Task to carry out:
Using the data below, gather each line that includes the word "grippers".
————————
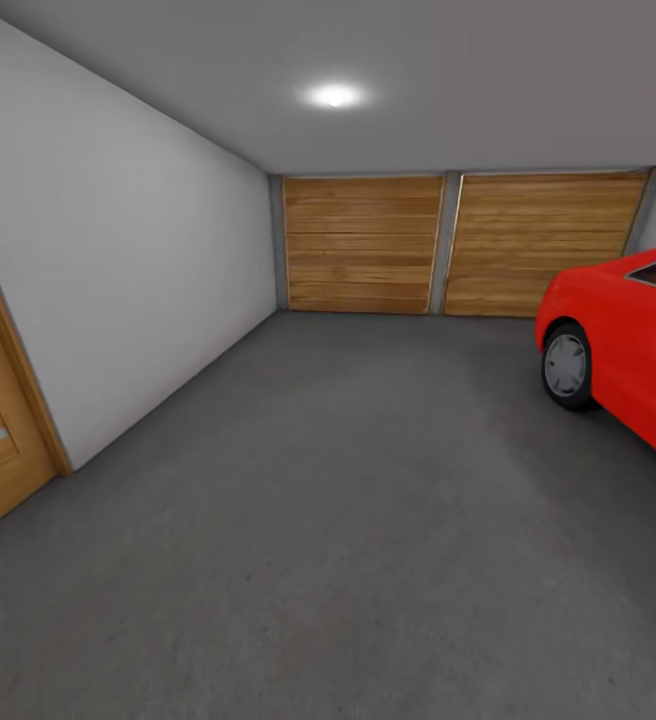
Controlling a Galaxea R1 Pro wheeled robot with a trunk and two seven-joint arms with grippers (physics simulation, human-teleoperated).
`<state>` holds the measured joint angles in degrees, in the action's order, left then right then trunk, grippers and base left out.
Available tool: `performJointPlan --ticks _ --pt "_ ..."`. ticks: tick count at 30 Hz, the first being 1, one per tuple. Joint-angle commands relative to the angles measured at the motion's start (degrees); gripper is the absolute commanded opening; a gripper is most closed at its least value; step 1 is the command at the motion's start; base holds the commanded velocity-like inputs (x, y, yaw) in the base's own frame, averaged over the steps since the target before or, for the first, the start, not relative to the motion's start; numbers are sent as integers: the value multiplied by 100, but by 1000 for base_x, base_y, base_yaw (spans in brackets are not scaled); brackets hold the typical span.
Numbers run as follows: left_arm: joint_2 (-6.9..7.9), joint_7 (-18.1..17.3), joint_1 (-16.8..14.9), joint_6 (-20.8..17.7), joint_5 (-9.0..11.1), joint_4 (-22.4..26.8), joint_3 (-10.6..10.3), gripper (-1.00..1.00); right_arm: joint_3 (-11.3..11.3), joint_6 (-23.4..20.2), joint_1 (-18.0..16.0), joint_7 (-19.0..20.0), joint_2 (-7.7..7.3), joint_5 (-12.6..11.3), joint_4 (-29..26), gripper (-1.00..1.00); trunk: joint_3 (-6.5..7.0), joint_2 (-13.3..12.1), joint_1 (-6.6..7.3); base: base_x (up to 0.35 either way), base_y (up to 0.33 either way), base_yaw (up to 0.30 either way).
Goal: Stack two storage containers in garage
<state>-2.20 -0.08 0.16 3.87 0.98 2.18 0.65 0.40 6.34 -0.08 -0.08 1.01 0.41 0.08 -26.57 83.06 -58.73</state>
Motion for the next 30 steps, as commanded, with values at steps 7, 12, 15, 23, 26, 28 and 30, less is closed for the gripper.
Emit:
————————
Exercise result:
Controlling a Galaxea R1 Pro wheeled robot with a trunk and two seven-joint arms with grippers (physics simulation, human-teleoperated).
`<state>` holds the measured joint angles in degrees, in the action's order, left then right then trunk, grippers and base left out.

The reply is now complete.